Thursday, April 19, 2007

Samsung OLED TV

To date, manufacturers have used OLEDs for screens inside phones and MP3 players. Samsung, like Sony, has also shown off larger OLED screens that can function as TVs. They are "breathtakingly bright," Stringer said of OLEDs. "The reality is connected to price, but it is so beautiful we want people to see it."

Tuesday, April 17, 2007

Seiko Epson will commercialize OLED TVs by 2007


Seiko Epson is on schedule to commercialize OLED screen technology for televisions in 2007 but some significant research issues remain, a company executive says.

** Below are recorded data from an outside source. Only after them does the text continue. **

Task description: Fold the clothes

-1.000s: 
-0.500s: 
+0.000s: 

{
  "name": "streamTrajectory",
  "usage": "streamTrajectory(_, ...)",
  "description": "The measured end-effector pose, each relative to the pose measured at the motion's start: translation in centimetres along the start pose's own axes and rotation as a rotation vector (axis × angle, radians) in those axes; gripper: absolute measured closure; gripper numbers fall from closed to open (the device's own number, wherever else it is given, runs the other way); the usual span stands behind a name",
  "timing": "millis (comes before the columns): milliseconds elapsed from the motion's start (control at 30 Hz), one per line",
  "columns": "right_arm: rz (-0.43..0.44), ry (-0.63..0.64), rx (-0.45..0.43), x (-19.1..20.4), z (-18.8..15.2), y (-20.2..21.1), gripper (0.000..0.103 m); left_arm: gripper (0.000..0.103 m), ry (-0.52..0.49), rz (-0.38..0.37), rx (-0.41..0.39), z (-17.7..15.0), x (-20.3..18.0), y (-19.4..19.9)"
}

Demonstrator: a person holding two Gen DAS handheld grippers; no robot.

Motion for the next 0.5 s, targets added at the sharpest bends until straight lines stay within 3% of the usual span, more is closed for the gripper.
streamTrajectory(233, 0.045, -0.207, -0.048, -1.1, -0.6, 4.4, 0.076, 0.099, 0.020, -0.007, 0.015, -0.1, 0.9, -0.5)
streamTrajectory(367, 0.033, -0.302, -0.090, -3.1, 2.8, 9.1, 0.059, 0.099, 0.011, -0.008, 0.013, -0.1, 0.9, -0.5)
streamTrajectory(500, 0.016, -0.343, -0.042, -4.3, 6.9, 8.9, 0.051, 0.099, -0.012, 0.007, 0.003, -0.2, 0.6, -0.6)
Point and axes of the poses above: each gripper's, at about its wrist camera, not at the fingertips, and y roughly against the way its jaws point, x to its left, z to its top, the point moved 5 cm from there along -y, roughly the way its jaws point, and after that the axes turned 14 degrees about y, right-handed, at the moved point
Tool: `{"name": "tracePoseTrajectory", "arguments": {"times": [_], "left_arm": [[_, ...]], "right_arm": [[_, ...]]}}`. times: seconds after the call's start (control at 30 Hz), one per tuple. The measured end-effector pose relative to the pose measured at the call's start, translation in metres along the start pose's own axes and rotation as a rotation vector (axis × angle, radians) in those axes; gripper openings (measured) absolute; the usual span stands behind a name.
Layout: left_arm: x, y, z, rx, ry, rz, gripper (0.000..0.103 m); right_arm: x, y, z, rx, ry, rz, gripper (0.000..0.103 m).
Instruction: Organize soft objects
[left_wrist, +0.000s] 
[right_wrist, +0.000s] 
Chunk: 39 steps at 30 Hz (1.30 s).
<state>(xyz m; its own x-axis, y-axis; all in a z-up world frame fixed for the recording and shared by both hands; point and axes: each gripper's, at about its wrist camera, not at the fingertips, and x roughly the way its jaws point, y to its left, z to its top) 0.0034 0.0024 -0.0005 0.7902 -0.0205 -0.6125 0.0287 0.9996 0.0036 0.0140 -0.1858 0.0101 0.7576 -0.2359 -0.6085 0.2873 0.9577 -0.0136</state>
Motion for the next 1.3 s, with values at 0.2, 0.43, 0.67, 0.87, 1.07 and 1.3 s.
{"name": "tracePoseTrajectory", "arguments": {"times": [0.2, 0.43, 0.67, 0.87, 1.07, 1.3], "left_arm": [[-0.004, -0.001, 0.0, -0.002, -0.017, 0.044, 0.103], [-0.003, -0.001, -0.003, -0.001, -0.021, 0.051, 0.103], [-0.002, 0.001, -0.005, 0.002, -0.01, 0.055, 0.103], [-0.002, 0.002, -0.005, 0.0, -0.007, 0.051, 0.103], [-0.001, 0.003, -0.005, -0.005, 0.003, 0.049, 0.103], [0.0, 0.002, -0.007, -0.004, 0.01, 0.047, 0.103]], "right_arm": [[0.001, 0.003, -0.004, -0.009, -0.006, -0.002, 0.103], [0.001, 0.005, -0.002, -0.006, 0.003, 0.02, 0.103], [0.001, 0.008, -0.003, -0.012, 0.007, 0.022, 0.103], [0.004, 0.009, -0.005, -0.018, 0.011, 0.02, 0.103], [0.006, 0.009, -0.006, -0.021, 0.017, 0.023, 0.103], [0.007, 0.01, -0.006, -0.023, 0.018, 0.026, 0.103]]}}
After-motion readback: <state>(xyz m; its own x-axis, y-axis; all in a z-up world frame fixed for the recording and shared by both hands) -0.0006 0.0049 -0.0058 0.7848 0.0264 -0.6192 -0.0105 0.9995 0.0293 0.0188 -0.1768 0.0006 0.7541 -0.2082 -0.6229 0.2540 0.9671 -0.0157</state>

The initial goal is to double the current OLED screen lifetime to 4000 hours by mid-2005 and reach the 10,000 hour mark by 2007. Later in 2007, the company aims to boost the lifetime to provide about four hours per day of viewing for 360 days a year over 10 years, or about enough for nearly 15,000 hours of viewing. The company plans to double this lifetime again by around 2010. Epson estimates that OLED TVs will cost a bit less than PDP or LCD TVs of the same screen size in 2007. The reason is that OLED panels will be simpler to make than LCDs or PDPs, according to Iino. Unlike LCDs, OLED panels do not need backlights and filters.